225 notes · View notes
burnwater13 · 1 year
Text
Tumblr media
Grogu didn’t understand why the Mandalorian cared about the woman he saw in the tavern. There were plenty of other men and women there. Grogu had been kind of surprised at that to be honest. Sorgan didn’t look like a planet that had much organized anything on it. 
But they had a tavern and taverns were often filled with people in his experience. So why was that person of special interest? It didn’t make sense to him. Sure she looked tough. She was wearing some armor. No one else in the tavern was. Did that make her special? Was it Mandalorian armor? Grogu didn’t think so. 
She also had unique skin markings. He expected that they were symbols of something, but he didn’t know what. He didn’t think the Mandalorian cared about that. Unless she had a bounty out on her head and they were identification markings? 
But Grogu didn’t think she was the type of person who would use Sorgan to hide out on. It had been his personal experience that it was much easier to hide in places that had lots of people. They all blended in and no remembered anything because to get along with each other they obeyed a silent agreement to not notice each other. 
When you were on a sparsely populated planet you were forced, no pun intended, to notice the other people when you met them because it was such a novelty. 
Grogu then wondered if instead of being a bounty, she was actually a bounty hunter? That made more sense. They’d already been chased by a bunch of different bounty hunters. Why someone would be waiting on Sorgan to find them didn’t make sense, but maybe it wouldn’t be a problem until it was a problem. 
Either way the Mandalorian took an interest and asked the tavern keeper about the woman with the skin markings. By the time her briefing was done, Din had ordered a cup of broth for Grogu to drink and the tavern keeper had a crush on the Mandalorian. Grogu knew that because of how the human female had smiled him and rushed off to help in any way she could. He’d been to a lot places where tavern keepers took their time and kept their mouths in a firm, silent line. This was different.

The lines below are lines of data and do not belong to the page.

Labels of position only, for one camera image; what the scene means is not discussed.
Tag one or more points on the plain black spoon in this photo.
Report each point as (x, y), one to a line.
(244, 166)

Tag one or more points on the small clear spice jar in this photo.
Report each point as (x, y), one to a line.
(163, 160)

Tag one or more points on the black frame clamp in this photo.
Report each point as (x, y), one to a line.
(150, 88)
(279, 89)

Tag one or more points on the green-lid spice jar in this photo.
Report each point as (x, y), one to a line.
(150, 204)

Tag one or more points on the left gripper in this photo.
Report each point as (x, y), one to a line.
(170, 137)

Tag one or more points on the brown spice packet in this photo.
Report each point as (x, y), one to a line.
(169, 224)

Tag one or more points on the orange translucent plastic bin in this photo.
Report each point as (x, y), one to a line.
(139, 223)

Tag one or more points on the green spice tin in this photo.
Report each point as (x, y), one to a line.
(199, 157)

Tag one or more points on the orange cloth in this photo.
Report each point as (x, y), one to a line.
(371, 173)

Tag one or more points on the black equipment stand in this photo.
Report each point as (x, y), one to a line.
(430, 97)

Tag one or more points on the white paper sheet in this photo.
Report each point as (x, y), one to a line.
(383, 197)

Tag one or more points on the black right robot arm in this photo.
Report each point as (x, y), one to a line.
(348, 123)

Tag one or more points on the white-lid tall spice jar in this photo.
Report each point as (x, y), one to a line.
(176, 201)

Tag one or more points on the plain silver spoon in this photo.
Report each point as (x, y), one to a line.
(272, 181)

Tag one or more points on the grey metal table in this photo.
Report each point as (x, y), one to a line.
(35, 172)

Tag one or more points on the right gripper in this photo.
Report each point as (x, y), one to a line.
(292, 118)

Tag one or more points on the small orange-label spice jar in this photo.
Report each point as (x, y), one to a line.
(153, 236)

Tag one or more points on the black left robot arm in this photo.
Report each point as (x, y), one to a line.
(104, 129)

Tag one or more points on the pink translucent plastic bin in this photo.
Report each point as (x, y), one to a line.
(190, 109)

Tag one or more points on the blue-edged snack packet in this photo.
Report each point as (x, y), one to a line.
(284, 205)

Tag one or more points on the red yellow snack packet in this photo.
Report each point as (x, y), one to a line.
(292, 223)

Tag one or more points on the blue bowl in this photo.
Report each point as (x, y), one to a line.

When the tavern keeper walked away the woman with the skin markings was gone and the Mandalorian seemed alarmed by that. He flipped the tavern keeper a credit bar and left the tavern. Grogu found that all fascinating. Humans were strange. He could have just stayed and talked to the perfectly nice person, but no, he had to go investigate the other one. There was no accounting for taste.
The nice person brought him a cup of bone broth and Grogu was glad to see it. He was hungry. He would have liked to have had some frogs or gorgs or even dung worms to go with it. But the broth was tasty and he liked it. 
But he didn’t like that the Mandalorian wasn’t back yet. What if he got lost? Or hurt? Or kidnapped! That wouldn’t be good. Grogu carefully climbed down from his seat and when no one was looking, used the Force to retrieve his cup of broth. He didn’t want to not eat just because he was on the hunt for the Mandalorian. Never give up an opportunity to eat or sleep. Grogu didn’t remember which Jedi master had told him that, but he knew it had been good advice. 
He left the tavern, having avoided the obnoxious Loth-cat, and went outside to find the Mandalorian. He didn’t have to go very far. There they were, the Mandalorian and the woman with the skin markings, laying on the ground with their weapons pointed at each other. He took a sip of his bone broth. 
He was glad that nothing bad had happened to his guardian and it didn’t seem like he needed any healing. He wondered briefly if this was a strange Mandalorian custom. It seemed likely. Grogu preferred the Jedi method of meeting new people. It started with saying, ‘Hello there’.